**Work required:** Repeat the data exactly as given below, dropping every picture.

### Supplied data

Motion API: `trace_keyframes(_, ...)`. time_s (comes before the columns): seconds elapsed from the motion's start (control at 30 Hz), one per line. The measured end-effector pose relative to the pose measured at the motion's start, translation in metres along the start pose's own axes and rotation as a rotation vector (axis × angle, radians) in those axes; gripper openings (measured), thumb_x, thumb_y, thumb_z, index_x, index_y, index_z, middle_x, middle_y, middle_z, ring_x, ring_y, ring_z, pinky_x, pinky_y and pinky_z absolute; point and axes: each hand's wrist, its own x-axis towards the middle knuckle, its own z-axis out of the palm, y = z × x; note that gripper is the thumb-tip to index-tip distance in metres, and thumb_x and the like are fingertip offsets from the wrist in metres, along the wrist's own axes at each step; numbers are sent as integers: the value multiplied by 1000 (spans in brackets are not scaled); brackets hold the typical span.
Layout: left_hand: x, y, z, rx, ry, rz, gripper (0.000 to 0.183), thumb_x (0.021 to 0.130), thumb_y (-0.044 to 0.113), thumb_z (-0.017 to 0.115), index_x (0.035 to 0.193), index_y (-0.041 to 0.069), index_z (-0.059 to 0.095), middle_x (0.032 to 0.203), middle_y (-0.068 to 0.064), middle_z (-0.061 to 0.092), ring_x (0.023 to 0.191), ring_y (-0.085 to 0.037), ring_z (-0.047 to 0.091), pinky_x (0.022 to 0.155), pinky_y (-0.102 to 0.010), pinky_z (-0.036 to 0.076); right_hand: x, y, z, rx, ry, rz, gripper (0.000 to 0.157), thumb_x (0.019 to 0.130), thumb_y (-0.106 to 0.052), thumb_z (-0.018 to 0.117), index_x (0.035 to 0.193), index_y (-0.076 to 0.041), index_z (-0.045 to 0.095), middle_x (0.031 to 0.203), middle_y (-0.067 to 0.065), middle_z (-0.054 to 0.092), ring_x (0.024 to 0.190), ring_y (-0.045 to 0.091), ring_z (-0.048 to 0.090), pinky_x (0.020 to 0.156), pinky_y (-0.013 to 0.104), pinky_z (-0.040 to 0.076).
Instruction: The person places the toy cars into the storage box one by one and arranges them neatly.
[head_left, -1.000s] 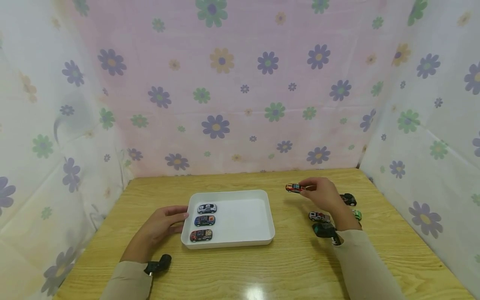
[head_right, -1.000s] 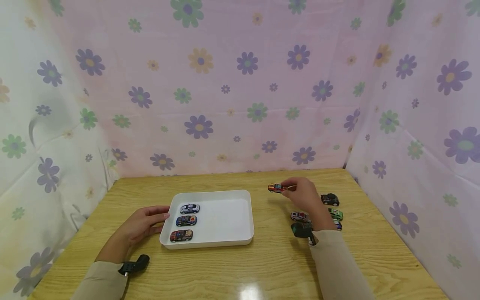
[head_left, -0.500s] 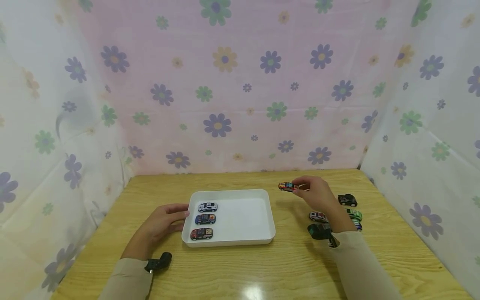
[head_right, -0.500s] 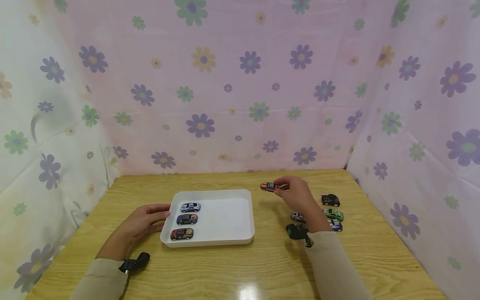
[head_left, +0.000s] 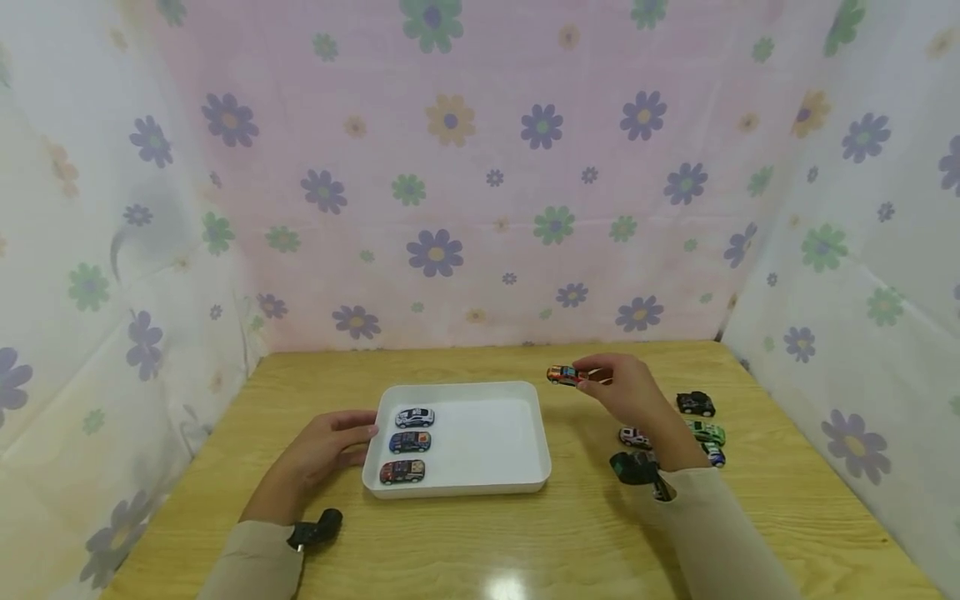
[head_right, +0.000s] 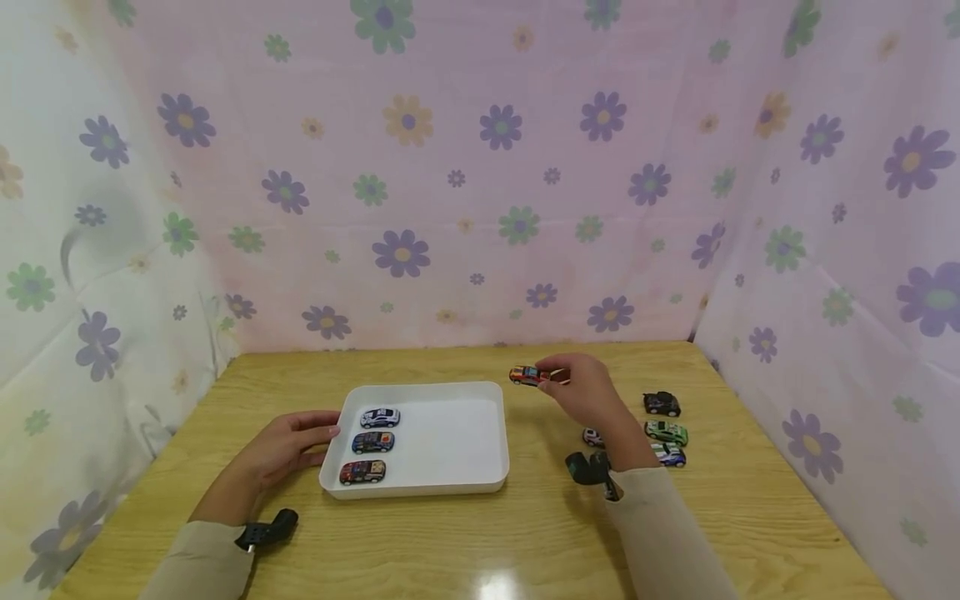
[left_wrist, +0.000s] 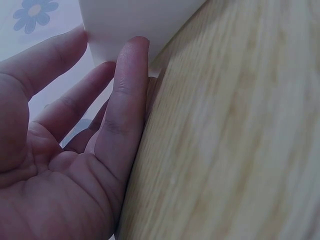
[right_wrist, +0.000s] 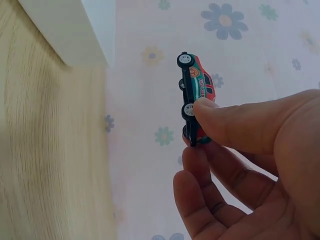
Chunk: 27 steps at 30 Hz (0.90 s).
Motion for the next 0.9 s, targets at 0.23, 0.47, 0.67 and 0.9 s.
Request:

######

**Task output:**
Motion API: `trace_keyframes(_, ...)`. time_s (comes before the columns): seconds elapsed from the motion's start (control at 30 Hz), one per line. The measured end-effector pose relative to the pose measured at the motion's start, translation in metres along the start pose's own axes and rotation as a rotation vector (axis × angle, radians) in those axes; gripper openings (measured), thumb_x, thumb_y, thumb_z, index_x, index_y, index_z, middle_x, middle_y, middle_z, ring_x, ring_y, ring_z, pinky_x, pinky_y and pinky_z absolute; point and axes: each hand's wrist, its own x-axis towards the middle knuckle, its own z-axis out of the palm, y = z × x; note that gripper is the thumb-tip to index-tip distance in metres, and thumb_x and the like are fingertip offsets from the wrist in metres, along the wrist's own axes at each step; numbers are sent as integers: the value multiplied by 1000 (spans in brackets are not scaled); brackets hold the typical span.
Layout: left_hand: x, y, z, rx, ry, rz, gripper (0.000 to 0.183), thumb_x (0.021 to 0.130), thumb_y (-0.044 to 0.113), thumb_z (-0.017 to 0.115), index_x (0.035 to 0.193), index_y (-0.041 to 0.069), index_z (-0.059 to 0.095), middle_x (0.032 to 0.203), middle_y (-0.068 to 0.064), middle_z (-0.061 to 0.092), ring_x (0.023 to 0.191), ring_y (-0.085 to 0.037), ring_z (-0.047 to 0.091), pinky_x (0.022 to 0.155), pinky_y (-0.102 to 0.010), pinky_z (-0.036 to 0.076); right_hand: x, y, z, rx, ry, rz, gripper (0.000 to 0.157), thumb_x (0.019 to 0.130), thumb_y (-0.106 to 0.052), thumb_z (-0.018 to 0.117), index_x (0.035 to 0.193), index_y (-0.076 to 0.041), index_z (-0.045 to 0.095), middle_x (0.031 to 0.203), middle_y (-0.067 to 0.065), middle_z (-0.054 to 0.092), ring_x (0.024 to 0.190), ring_y (-0.045 to 0.091), ring_z (-0.048 to 0.090), pinky_x (0.020 to 0.156), pinky_y (-0.013 to 0.104), pinky_z (-0.040 to 0.076).
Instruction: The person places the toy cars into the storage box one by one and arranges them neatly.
[head_left, -1.000s] 
[head_right, -1.000s] 
[head_left, -0.500s] 
[head_right, -0.500s] 
[head_left, +0.000s] 
[head_right, +0.000s] 
[left_wrist, +0.000s] 
[right_wrist, +0.000s] 
Chunk: 27 steps at 30 Hz (0.90 s).
Motion for the next 0.9 s, targets at 0.23, 0.47, 0.67 and 0.9 s.
Request:

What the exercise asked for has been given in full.